A Committee of Chiefs of Defense Staff of the Economic Community of West African States (ECOWAS) held a two-day emergency meeting in Accra, Ghana from Thursday, August 17, to finalize plans on possible deployment of a standby force to Niger to force the military junta to hand over power back to ousted President Mohamed Bazoum.
The Military in Niger on July 26, 2023, detained the country’s constitutionally elected president and subsequently announced a coup on national TV, on July 27. The development has since provoked debates among political and security analysts, as the sub region has already witnessed some four similar military interventions in recent years.
Heads of State and Government of the Economic Community of West African States (ECOWAS) Authority earlier on August 10 met in Abuja, Nigeria, to decide on strategies to resolve the political situation in Niger, including a possible military force.
In a press release issued on Wednesday, August 16, ECOWAS reiterated its stance against the coup in Niger.
“ECOWAS calls on the CNSP-military leadership in Niger to restore constitutional order in order to focus on the security of the country that has become increasingly fragile since the attempted coup d’Etat against the democratically elected President, H.E. Mohamed Bazoum”, the statement added.
Meanwhile some political and security analysts have expressed reservations about the West African regional bloc plans to use a standby military force as an option to resolve the ongoing crisis.
Professor Kwesi Aning, a security analyst and Director of the Faculty of Academic Affairs and Research at the Kofi Annan International Peacekeeping Training Centre (KAIPTC) in Accra, has cautioned the ECOWAS leaders on the activation of a standby force to restore constitutional order in Niger, bearing in mind the potential consequences of such action. He advised they rather keep to the path of dialogue in addressing the ongoing political crisis.
Prof Aning cited the case of Guinea, Mali, and Burkina Faso where mediation processes were employed and resulted in a transitional plan.
“And I think the military option in the ECOWAS framework is always the last option. That is why some of us have always opted for a negotiated solution,” he stated.
According to the security expert, the strategic location and economic role of Niger in the sub region calls for particular caution in addressing the crisis.
Niger’s political crisis has created a looming shortage of some food crops and vegetables that the country exports to other countries within the sub region. Currently tens of articulator trucks loaded with onions for markets in Accra have been stranded in Burkina Faso, following closing of borders to Ghana. The affected traders are counting their losses, and this has the potential of further deepening the current high cost of living.
Military Chiefs Set ‘D-Day’ for Invasion of Niger
At the close of the two-day meeting,ECOWAS says it has chosen an undisclosed “D-Day” for a possible military intervention to restore Niger’s democratically elected president following last month’s military takeover.

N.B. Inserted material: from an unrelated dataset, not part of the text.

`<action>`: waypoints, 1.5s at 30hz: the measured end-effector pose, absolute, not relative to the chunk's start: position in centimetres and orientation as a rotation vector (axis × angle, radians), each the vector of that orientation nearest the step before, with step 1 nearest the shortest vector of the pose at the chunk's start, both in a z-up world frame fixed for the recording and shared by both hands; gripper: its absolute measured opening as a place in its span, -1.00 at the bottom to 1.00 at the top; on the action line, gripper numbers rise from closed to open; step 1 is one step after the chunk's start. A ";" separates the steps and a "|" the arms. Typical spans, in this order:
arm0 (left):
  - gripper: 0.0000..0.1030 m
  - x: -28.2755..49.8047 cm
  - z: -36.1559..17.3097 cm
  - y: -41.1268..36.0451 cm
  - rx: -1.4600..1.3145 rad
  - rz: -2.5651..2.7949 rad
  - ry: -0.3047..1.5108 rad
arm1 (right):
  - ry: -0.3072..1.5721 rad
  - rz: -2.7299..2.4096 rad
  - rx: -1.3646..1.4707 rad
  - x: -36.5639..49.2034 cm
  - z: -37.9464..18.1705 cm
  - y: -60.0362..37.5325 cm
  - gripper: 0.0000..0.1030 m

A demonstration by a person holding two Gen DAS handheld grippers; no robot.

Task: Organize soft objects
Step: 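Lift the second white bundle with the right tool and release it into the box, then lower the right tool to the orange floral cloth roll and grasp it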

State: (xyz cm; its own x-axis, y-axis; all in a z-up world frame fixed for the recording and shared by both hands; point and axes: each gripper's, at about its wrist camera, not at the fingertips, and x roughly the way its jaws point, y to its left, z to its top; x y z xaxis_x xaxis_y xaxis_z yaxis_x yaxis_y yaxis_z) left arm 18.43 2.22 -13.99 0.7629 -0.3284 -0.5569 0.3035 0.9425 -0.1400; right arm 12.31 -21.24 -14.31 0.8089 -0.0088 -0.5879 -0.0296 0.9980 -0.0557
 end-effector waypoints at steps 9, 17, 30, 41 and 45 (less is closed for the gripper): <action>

Abdel-Fatau Musah, the Commissioner for Political Affairs, Peace & Security of the Economic Community of West African States (ECOWAS) bloc, said that military forces are “ready to go anytime the order is given” for military intervention in Niger.
“The D-day is also decided, which we are not going to disclose,” Musah told journalists after the two-day meeting of West African defense chiefs in the Ghanaian capital of Accra.
Last week, ECOWAS ordered the “activation” of a regional standby force to prepare itself to enter Niger, which was taken over by a military junta on July 26.
On Friday, Musah reiterated that the bloc’s priority remains “the restoration of the constitutional order in the shortest possible time.”
“We are not going to engage in endless dialogue. It must be fruitful,” the commissioner added.
He also called once again for the release of the country’s “legitimate” leader, the ousted president Mohamed Bazoum, who has been held under house arrest with his wife and son since he was overthrown by the armed junta.
Niger’s junta claimed it had gathered evidence to prosecute him for what it says amount to “high treason.” Leaders ECOWAS responded to the coup by enacting sanctions and issuing an ultimatum to the ruling military junta: stand down within a week or face a potential military intervention.
“That is why we say all options are on the table. If they [the junta] want to take the peaceful pathway to the restoration of constitutional order in the country, then we can stand down the military option because it is not our preferred option,” Musah said.
The commissioner said the bloc had decided that the “coup in Niger is one coup too many,” for the region, adding that there will be no further meetings of ECOWAS defense chiefs on the issue.
“We are putting a stop to it at this time,” Musah said in his concluding remarks.